As soon as you learn you're expecting a baby, you should begin putting together a regular monthly budget so that you're prepared for changes in your financial situation.
Make a Will
If you don't already have one, now is the time to write a will that spells out who will receive your money and other assets if you die. In a will you can also name the guardian who will care for your child if you die before he or she is 18, so it's a particularly important document once a child is born. This is also a good time to analyze your disability and life insurance. The benefit amounts you chose before may not be enough to support a young family, so you may want to make some adjustments.
Plan for the Future
Preparing for the long term means saving both for your retirement and your child's college education. When you create your budget, be sure to include regular deposits into retirement accounts and college funds. If you have to make a choice between the two, CPAs advise that you put your retirement savings first.

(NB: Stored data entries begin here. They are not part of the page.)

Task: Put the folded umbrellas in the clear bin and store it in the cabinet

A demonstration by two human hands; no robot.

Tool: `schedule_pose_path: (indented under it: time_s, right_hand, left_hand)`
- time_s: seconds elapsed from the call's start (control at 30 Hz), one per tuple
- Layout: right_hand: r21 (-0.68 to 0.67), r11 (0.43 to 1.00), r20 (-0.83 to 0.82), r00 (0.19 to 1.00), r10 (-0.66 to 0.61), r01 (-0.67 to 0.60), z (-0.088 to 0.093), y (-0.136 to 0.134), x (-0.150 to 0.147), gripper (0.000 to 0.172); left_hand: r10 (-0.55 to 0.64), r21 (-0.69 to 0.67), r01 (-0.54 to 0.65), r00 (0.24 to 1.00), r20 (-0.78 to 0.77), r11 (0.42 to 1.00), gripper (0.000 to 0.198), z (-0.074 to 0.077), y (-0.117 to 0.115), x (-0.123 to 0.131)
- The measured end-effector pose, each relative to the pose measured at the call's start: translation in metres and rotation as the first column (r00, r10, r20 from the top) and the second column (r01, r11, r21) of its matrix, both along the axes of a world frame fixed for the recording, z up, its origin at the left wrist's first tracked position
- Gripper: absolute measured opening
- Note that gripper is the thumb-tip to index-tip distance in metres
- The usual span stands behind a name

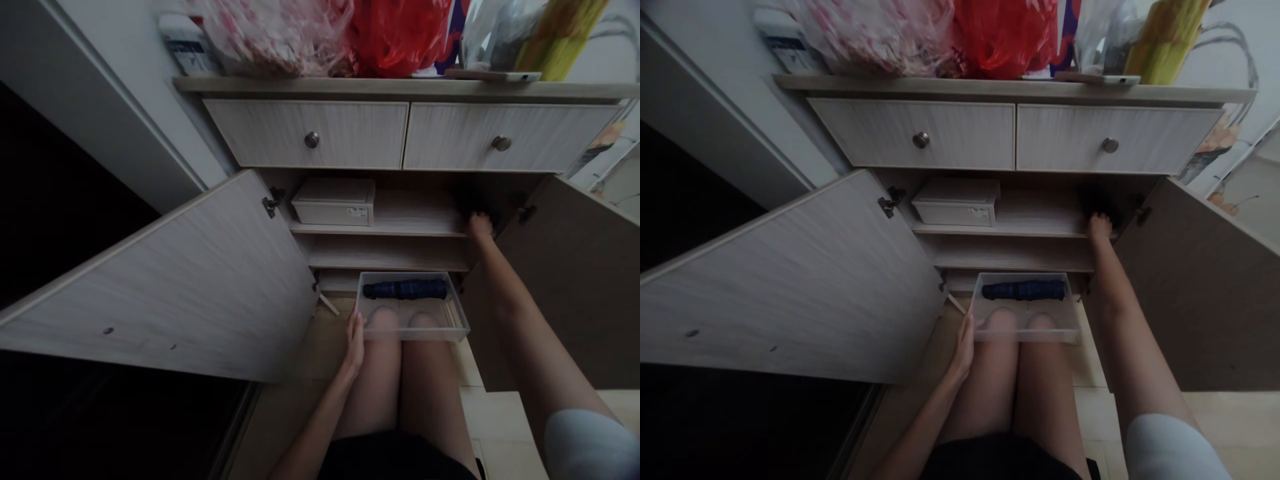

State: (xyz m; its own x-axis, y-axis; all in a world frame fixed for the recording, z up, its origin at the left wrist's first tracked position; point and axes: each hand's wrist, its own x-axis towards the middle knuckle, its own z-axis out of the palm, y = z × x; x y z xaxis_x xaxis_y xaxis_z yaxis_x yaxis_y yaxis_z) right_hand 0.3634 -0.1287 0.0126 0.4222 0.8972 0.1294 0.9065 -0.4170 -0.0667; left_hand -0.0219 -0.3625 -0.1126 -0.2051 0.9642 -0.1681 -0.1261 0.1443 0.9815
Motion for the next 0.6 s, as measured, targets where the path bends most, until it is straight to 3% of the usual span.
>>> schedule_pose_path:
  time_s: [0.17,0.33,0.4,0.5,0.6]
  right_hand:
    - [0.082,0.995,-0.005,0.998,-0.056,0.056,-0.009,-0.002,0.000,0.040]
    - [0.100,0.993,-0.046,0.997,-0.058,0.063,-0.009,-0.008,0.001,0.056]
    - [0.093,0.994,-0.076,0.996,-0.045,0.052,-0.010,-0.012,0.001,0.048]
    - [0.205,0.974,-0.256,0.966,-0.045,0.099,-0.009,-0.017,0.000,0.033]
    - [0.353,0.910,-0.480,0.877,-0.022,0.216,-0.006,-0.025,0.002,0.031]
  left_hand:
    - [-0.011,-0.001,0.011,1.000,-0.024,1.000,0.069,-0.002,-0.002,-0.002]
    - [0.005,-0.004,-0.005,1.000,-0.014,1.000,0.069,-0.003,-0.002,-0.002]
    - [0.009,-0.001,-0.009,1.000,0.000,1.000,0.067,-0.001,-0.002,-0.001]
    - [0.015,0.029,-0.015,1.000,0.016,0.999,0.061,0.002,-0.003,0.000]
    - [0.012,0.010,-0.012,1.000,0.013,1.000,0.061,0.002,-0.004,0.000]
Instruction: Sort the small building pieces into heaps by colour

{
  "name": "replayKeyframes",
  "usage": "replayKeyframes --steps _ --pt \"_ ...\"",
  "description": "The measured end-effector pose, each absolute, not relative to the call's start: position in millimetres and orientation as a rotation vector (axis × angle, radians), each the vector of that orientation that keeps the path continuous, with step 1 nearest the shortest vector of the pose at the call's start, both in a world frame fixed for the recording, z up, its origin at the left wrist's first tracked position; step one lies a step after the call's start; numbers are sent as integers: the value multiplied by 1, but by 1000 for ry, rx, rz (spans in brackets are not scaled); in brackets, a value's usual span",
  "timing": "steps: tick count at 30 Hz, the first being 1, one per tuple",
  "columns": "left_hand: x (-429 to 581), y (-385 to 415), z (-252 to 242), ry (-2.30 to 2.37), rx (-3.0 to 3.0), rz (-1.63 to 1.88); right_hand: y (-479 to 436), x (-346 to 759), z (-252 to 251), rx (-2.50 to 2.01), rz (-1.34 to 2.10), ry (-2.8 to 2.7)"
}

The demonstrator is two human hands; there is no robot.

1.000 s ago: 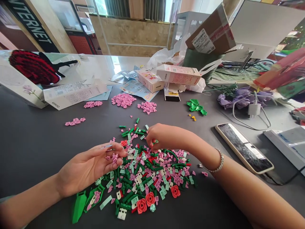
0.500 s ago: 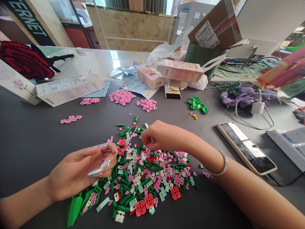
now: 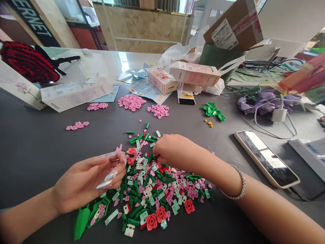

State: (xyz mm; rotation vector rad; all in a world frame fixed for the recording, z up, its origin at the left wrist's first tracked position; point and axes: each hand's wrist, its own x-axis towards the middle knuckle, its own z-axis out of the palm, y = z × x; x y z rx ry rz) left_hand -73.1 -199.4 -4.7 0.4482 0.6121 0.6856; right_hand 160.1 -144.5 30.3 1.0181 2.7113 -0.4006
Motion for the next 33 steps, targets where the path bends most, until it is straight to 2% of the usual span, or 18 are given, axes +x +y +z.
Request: replayKeyframes --steps 6,12,16,20,27,33 --pt "-74 -200 -5 600 439 687 -148 157 32 975 -238 2685" --pt "-72 -200 -5 630 395 691 -144 162 38 965 -240 2755" --pt "-67 -205 -4 612 376 671 -151 166 49 927 -439 3114" --pt "-66 -210 -6 544 422 526 -170 156 57 701 -735 3376" --pt "-68 -213 -8 479 404 470 -185 138 50 499 -679 3215" --pt "-68 -213 -3 449 447 397 -180 144 56 513 -1053 3243"
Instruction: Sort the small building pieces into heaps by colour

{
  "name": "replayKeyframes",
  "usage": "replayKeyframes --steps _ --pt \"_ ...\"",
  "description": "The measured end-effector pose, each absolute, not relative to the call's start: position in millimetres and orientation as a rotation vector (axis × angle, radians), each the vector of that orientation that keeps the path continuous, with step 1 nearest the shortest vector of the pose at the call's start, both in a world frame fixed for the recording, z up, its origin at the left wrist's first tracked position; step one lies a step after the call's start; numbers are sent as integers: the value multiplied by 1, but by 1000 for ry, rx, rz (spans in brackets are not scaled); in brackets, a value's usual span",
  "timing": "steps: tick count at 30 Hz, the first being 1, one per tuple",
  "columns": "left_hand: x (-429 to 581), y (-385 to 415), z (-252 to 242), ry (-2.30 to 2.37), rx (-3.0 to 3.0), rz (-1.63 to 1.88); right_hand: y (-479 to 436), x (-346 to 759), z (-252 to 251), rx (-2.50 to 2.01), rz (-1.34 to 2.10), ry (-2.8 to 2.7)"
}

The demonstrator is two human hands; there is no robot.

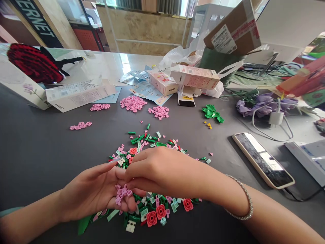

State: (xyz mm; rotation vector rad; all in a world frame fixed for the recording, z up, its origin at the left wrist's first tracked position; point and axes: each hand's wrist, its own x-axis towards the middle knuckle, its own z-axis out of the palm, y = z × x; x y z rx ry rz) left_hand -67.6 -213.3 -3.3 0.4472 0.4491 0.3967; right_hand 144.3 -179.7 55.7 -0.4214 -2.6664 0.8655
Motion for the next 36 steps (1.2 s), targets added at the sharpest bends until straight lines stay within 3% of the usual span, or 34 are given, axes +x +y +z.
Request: replayKeyframes --steps 3,9,13,17,27,36 --pt "-67 -212 -3 453 427 412 -178 150 62 -448 877 -2642" --pt "-64 -212 -5 513 344 505 -167 174 63 -857 515 -2932" --pt "-62 -215 -4 552 331 554 -166 185 54 -1018 643 -3078" --pt "-61 -217 -1 548 313 571 -168 184 45 -978 644 -3114" --pt "-52 -223 11 697 307 634 -171 183 33 -775 216 -3224" --pt "-20 -262 15 688 152 650 -231 197 56 -586 252 -2578"
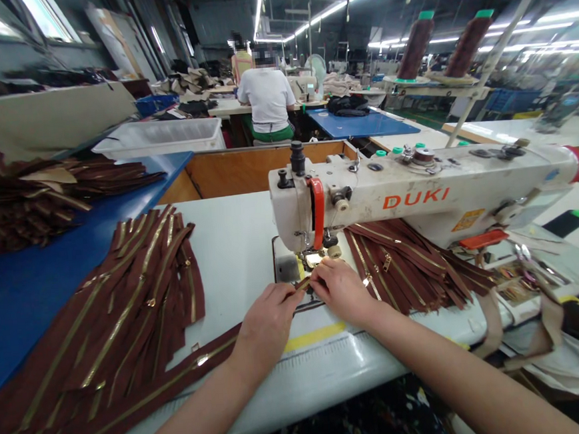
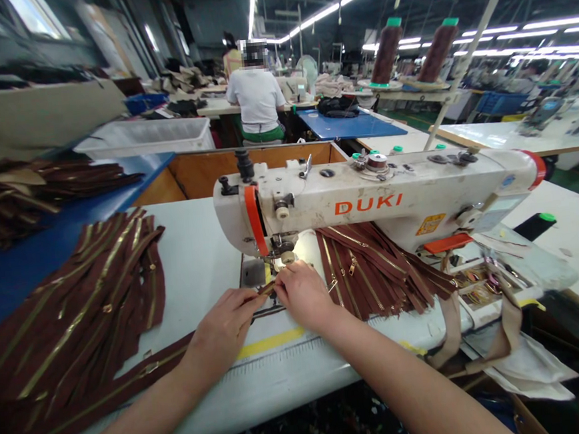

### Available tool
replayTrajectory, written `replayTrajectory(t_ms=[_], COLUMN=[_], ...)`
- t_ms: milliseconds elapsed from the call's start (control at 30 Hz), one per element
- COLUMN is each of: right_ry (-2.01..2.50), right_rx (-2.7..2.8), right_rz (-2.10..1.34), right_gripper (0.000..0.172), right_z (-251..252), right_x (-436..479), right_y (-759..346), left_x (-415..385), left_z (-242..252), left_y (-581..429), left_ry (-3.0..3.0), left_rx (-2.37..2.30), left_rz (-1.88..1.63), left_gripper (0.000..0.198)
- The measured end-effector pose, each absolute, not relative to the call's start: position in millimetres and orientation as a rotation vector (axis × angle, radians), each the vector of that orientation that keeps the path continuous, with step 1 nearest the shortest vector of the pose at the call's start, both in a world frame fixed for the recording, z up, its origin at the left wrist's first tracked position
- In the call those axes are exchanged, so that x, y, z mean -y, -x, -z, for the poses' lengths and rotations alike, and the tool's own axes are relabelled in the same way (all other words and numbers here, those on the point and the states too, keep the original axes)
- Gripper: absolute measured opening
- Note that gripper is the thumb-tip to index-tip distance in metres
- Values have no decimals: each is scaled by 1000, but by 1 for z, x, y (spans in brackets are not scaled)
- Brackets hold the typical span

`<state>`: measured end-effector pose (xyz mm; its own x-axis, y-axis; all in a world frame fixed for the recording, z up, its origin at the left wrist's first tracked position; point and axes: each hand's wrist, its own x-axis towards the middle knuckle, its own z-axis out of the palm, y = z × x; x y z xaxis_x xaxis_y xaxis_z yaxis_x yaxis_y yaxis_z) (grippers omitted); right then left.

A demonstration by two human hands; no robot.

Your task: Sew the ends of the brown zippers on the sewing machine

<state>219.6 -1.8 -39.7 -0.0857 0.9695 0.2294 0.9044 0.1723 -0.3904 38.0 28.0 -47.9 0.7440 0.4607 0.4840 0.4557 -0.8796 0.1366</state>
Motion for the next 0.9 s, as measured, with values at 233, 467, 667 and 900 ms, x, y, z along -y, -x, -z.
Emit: replayTrajectory(t_ms=[233, 467, 667, 900], right_ry=[1765, 1785, 1764, 1675], right_rx=[2016, 2024, 2095, 2224], right_rz=[-185, -176, -117, -92], right_gripper=[9, 9, 10, 9], right_z=[42, 41, 40, 36], right_x=[2, 2, -1, -6], right_y=[-219, -217, -218, -223], left_x=[-24, -26, -35, -33], left_z=[44, 37, 18, 26], left_y=[-40, -42, -51, -50], left_ry=[-3033, -3042, -2780, -2902], left_rx=[-856, -863, -779, -645], left_rz=[-577, -417, -321, -373], left_gripper=[34, 33, 28, 23])
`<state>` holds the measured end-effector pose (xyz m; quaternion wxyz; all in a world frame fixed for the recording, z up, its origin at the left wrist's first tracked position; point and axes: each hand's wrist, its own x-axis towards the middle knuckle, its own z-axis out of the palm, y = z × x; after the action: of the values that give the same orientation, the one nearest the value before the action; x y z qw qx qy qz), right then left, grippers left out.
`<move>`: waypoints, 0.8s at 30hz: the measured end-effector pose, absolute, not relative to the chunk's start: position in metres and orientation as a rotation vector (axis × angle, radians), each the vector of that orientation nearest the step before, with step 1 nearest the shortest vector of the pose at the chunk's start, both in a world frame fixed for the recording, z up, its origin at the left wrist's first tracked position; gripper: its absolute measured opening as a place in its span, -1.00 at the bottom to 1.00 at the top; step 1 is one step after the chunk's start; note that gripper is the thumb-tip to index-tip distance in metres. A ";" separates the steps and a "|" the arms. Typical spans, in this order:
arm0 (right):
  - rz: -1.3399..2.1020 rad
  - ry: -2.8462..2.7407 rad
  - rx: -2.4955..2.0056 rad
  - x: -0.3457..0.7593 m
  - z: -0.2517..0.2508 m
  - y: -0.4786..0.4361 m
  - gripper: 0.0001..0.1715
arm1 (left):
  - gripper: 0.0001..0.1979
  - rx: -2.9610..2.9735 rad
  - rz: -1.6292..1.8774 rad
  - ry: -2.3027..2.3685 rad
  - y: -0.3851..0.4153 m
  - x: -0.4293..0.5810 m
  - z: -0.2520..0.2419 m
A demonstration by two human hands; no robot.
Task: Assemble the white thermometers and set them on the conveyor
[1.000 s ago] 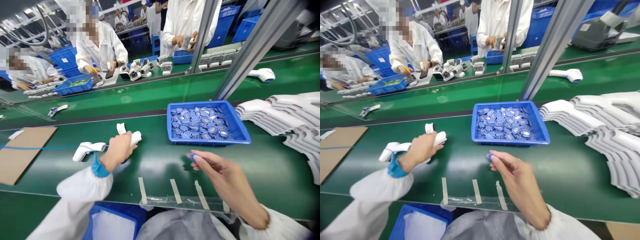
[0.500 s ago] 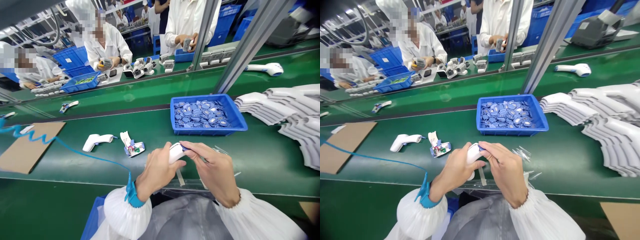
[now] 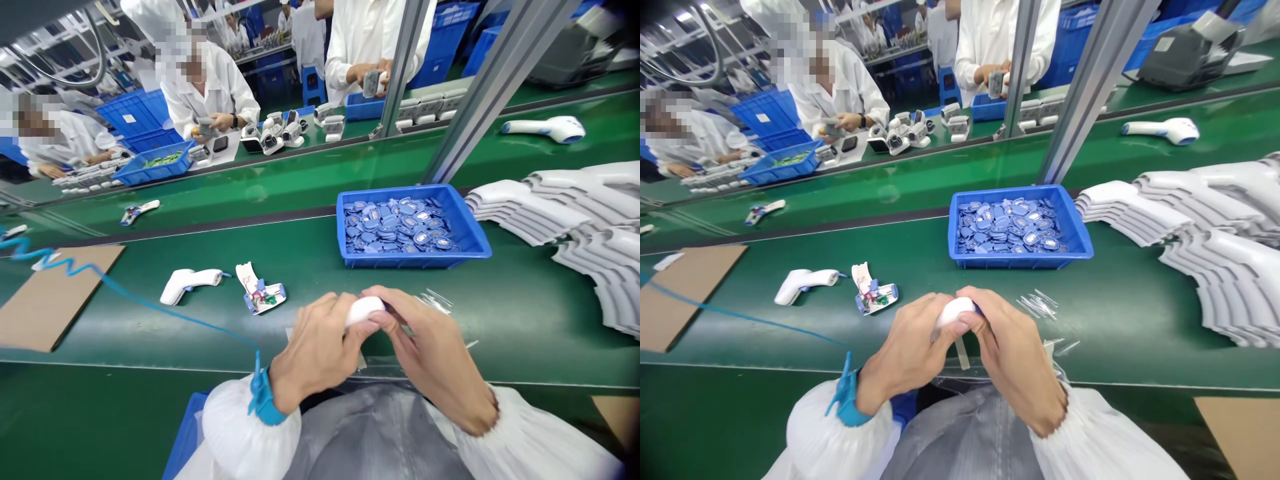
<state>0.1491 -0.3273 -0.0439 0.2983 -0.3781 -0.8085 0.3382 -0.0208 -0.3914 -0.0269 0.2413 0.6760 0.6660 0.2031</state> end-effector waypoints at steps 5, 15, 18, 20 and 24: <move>1.033 -2.015 -1.147 0.159 -0.050 -0.331 -0.69 | -0.70 1.954 0.694 1.917 -0.393 -0.018 -0.041; 1.230 -2.389 -0.952 0.148 -0.049 -0.355 -0.66 | -0.47 1.535 1.123 2.348 -0.378 -0.002 -0.070; 1.370 -2.243 -1.041 0.152 -0.053 -0.359 -0.60 | -0.52 1.606 1.077 2.213 -0.382 -0.008 -0.062; 1.794 -1.934 -1.221 0.156 -0.054 -0.353 -0.51 | -0.69 1.595 1.145 2.067 -0.389 -0.012 -0.057; 2.474 -1.246 -1.408 0.155 -0.057 -0.340 -0.44 | -0.60 1.257 1.503 1.991 -0.388 -0.013 -0.067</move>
<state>0.1553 -0.3401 -0.0573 0.0173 -0.4530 -0.4009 0.7961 -0.0125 -0.3884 -0.0670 0.1732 0.4433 0.7019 0.5300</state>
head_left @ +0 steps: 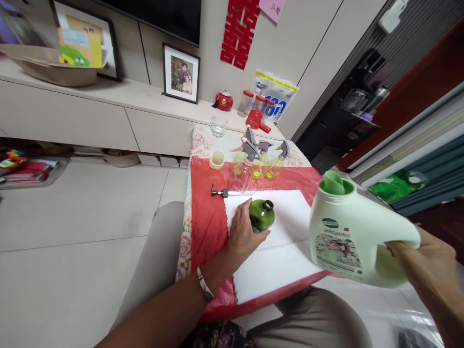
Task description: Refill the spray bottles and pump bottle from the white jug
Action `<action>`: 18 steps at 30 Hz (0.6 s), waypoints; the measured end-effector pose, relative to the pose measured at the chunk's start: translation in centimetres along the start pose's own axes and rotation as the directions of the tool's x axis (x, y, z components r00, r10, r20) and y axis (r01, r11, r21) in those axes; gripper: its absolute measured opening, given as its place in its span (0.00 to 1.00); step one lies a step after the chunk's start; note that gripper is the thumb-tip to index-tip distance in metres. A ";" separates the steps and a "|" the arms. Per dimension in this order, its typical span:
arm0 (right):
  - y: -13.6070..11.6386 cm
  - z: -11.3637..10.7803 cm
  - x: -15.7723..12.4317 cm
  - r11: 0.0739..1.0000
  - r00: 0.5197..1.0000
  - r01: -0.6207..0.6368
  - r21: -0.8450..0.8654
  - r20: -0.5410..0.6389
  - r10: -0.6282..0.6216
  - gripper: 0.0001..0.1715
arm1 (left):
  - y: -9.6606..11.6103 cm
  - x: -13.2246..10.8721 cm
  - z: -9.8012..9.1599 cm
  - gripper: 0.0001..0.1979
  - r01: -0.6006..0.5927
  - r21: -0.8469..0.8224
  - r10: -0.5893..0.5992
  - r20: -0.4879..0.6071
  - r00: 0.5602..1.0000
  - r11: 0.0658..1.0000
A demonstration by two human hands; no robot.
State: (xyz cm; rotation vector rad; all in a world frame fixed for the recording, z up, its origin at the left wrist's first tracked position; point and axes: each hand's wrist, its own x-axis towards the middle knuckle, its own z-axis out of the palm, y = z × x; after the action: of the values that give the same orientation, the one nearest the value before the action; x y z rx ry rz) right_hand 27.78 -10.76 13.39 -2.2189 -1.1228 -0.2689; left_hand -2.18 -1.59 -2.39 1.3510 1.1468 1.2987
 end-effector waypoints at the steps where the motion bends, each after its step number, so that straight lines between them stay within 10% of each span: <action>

That may be surprising advice for a doting parent, but it makes good sense. If you don't have the money to cover tuition when your child reaches college age, there are plenty of scholarships and relatively inexpensive loan programs available to help. However, there are few options for parents who hit retirement age with insufficient funds to pay for their current standard of living.
Get Out of Debt
Getting out of debt should rank high on your list of financial priorities. If you are already carrying heavy credit card balances or other debt, analyze your budget to see if you can raise your monthly payments. Remember that you're not just paying for past purchases, you're also paying interest on your outstanding debt each month. Getting rid of those balances will free up more money for your family and help you avoid wasting money on interest.
Dont't go Broke
There are many necessary expenses associated with a new baby, but don't fall into the trap of spending more than you can afford. Many people mistakenly believe that a happy childhood requires elaborate toys, birthday gifts and parties or room decorations. In fact, the best choice you can make for your child is to spend wisely and keep your family on sound financial footing.
Consult Your CPA
If all of these issues sound more complicated than you expected, your local CPA can help. Turn to him or her for practical advice on all the financial issues facing your family.